Las redes sociales y la tentación a la injuria y la calumnia

A finales de la década de 1990, la Internet comienza a masificarse; pero es a principio del nuevo milenio que se inician las redes sociales, que son estructuras formadas en Internet, por personas u organizaciones que se conectan a partir de intereses o valores comunes. Es el nuevo mundo: virtual, sitios web, aplicaciones y software. Las redes sociales más populares surgieron a inicio de los años 2000, como LinkedIn, Facebook, Instagram y Twitter, entre otras. Google es otro nivel.

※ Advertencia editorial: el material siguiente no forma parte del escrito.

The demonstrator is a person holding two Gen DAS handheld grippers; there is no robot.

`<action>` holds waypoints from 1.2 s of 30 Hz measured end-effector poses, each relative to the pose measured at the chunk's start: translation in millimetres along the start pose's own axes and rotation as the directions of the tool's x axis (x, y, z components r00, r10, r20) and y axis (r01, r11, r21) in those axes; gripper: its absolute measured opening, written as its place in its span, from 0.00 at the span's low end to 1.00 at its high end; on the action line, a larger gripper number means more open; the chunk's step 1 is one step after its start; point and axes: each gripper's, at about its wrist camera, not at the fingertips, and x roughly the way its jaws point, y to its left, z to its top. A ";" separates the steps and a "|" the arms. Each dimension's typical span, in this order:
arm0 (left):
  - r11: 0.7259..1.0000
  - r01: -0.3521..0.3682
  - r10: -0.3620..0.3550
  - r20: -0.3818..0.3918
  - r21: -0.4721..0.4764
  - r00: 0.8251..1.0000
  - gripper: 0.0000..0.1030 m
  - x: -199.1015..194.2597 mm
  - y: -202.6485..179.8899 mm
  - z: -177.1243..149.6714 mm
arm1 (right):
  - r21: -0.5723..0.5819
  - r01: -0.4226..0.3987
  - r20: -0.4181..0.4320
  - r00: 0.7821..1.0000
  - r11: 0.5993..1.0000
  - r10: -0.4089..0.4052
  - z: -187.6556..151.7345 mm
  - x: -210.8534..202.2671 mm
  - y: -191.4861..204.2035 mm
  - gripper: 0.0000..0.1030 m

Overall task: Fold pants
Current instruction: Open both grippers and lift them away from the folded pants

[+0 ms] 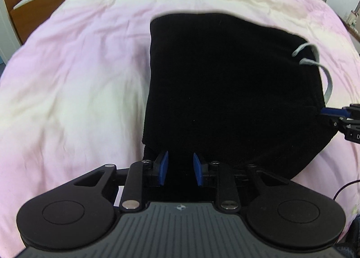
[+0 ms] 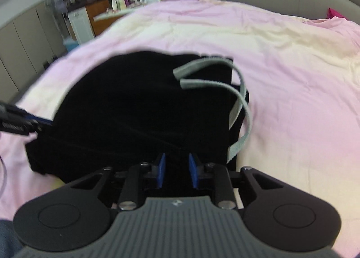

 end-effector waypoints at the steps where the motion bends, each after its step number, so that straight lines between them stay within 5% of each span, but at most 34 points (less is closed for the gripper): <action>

El principal propósito de las redes sociales es el de conectar personas. Los comunicadores independientes han visto una oportunidad de fortalecerse, la aprovechan para hacer trasmisiones en vivo, publicar sus noticias y conectar por esta vía a sus emisoras, periódicos, blog etc. También utilizan las redes sociales los emprendedores, pequeños empresarios que aprovechan para comercializar sus productos; jóvenes con mucha creatividad que ven en las redes sociales, no un lugar para perder el tiempo, sino el medio perfecto para iniciar sus negocios.

Hay que decirlo, las redes sociales como Facebook, Twitter e Instagram crea un tipo de adicción, muchas personas permanecen más de 8 horas al día, toda una jornada, mirando y comunicándose en esos sitios. Personas de todas las edades y sexo, que por algunas circunstancias no tienen un empleo o lo que es peor, teniéndolo, están siempre atados a su celular, descuidado su compromiso laboral.

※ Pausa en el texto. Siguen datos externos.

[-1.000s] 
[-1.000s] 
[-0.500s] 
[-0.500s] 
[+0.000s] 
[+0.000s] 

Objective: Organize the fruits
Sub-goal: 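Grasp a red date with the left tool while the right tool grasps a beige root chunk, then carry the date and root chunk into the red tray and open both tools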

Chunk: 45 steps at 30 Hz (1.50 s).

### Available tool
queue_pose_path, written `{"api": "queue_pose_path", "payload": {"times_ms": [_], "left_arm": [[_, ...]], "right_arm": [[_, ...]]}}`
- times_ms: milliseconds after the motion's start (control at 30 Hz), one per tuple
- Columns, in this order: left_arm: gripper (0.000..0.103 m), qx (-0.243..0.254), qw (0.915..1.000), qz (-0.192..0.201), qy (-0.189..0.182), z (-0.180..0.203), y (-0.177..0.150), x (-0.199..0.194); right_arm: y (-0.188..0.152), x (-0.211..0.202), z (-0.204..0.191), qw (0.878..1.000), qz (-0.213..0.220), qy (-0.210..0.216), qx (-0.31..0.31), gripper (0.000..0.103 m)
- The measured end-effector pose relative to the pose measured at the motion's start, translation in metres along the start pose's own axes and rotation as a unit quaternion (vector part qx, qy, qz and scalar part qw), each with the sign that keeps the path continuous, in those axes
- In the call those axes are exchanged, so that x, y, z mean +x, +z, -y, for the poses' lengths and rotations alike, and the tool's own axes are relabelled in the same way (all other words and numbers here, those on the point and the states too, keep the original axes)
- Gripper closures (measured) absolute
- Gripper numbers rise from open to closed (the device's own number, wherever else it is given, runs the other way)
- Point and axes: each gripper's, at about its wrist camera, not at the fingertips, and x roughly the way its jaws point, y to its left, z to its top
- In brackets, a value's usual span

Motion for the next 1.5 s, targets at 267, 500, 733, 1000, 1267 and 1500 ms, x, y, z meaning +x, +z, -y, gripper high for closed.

Revisemos el nuevo comportamiento de muchos líderes sociales y activistas políticos, que conforman las famosas ‘Bodegas’; son auténticos laboratorios de propaganda política, que de acuerdo a sus intereses generan tendencias, imaginario colectivo, para desprestigiar o favorecer la imagen de grupos o de personas. Esas ‘Bodegas’ en ocasiones se conforman de manera espontáneas, amigos con los mismos intereses que terminan asociándose para conspirar. Algunos de estos jóvenes que conforman esos grupos, seguramente desconocen la historia del creador de la propaganda negra, el famoso ministro de comunicaciones del presidente alemán Adolf Hitler (1933 -1945), el señor Paul Joseph Goebbels. Este ministro acuñó la famosa frase: “Una mentira mil veces contada, termina convirtiéndose en una verdad”.

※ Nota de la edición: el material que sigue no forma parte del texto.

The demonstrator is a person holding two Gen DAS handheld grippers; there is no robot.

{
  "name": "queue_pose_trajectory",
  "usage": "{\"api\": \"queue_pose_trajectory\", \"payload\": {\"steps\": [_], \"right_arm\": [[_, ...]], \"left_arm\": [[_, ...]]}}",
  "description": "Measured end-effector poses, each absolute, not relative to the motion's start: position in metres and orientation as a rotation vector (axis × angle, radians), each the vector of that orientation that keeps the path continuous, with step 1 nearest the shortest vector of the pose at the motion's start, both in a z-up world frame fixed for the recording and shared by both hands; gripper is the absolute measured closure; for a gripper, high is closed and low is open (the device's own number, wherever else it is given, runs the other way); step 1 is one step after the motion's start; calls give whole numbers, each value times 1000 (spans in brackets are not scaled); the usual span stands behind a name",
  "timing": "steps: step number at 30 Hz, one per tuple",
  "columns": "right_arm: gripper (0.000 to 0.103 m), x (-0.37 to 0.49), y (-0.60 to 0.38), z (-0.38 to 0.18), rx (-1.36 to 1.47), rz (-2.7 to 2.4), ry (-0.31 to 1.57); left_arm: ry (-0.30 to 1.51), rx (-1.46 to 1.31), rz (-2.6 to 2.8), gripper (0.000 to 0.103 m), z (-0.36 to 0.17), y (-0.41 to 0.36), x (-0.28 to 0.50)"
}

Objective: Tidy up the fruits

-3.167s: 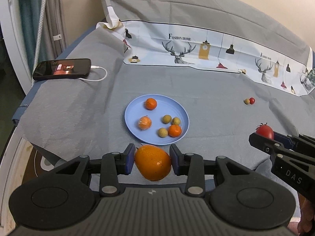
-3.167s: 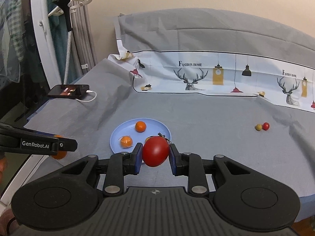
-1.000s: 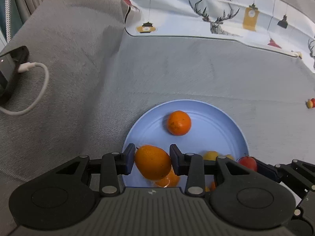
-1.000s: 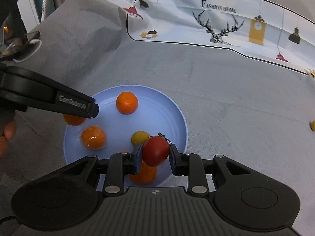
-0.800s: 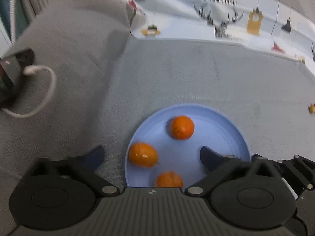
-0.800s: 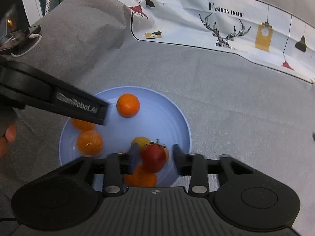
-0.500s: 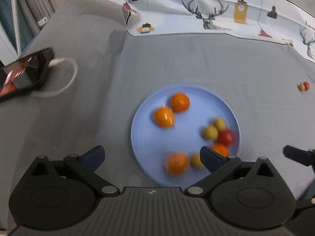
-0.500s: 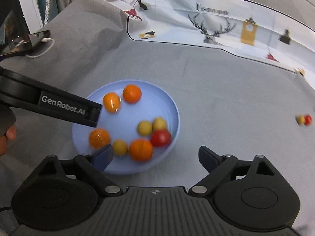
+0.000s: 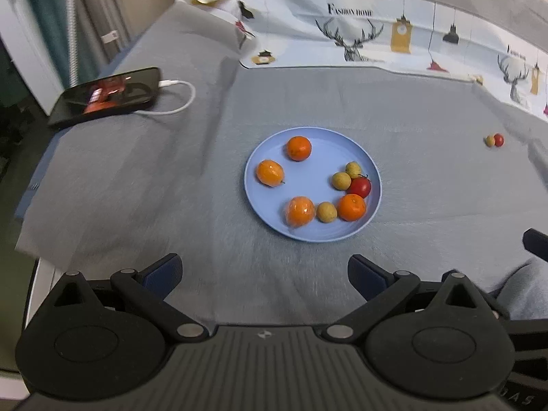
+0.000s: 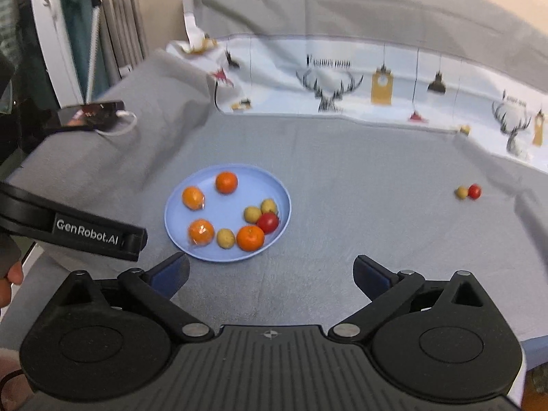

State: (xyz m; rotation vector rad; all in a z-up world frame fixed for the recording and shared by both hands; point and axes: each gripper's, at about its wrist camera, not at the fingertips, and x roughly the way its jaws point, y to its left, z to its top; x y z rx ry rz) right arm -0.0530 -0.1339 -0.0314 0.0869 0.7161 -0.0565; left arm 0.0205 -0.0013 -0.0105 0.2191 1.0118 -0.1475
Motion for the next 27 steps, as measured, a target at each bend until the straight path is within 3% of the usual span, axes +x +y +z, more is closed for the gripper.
{"api": "queue_pose_trajectory", "payload": {"steps": [13,27], "right_arm": [[1,-116,-127,0,65,-60,560],[1,-137,-126,7,63,-65,517]], "left_arm": [[901,267,-153,0,14,1,-47],[883,246,-141,0,21,6,-61]]}}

Los ataques son permanentes, descalificando, calumniando e injuriando personas. Las mayorías de las ocasiones lo realizan mediante la modalidad de perfiles o cuentas falsas, conocidos en las redes como Troles. El propósito es destruir la reputación, sin importar el daño colateral que se les hace a los familiares de las personas injuriadas. Las víctimas preferidas por los Troles en su mayoría son personajes públicos. En Colombia existe muy poca regulación, a pesar que está tipificado en nuestro Código Penal, es muy poca la protección para las víctimas.

Tantas ventajas que ofrecen estas redes sociales, posibilidades de la segmentación del público de acuerdo con las características de la clientela que se busca, dirigir los esfuerzos hacia aquellos rangos del público que poseen más afinidad con el producto que comercializa; de poder saber más sobre cada uno de los clientes, los gustos, deseos y otras informaciones que pueden ser valiosas para las empresas a la hora de acercarse a su público objetivo. Son tantas las posibilidades de poder hacer el bien y no caer en la tentación del delito; son una auténtica y eficiente herramienta de trabajo.

Pobre de aquellos que hacen de las redes sociales su trinchera política, injuria y la calumnia, porque más temprano que tarde recogerán lo que sembraron. Bienaventurados los emprendedores, hombres y mujeres que ven en las crisis oportunidades de negocios, esos que se atreven, respetando las leyes y a su prójimo.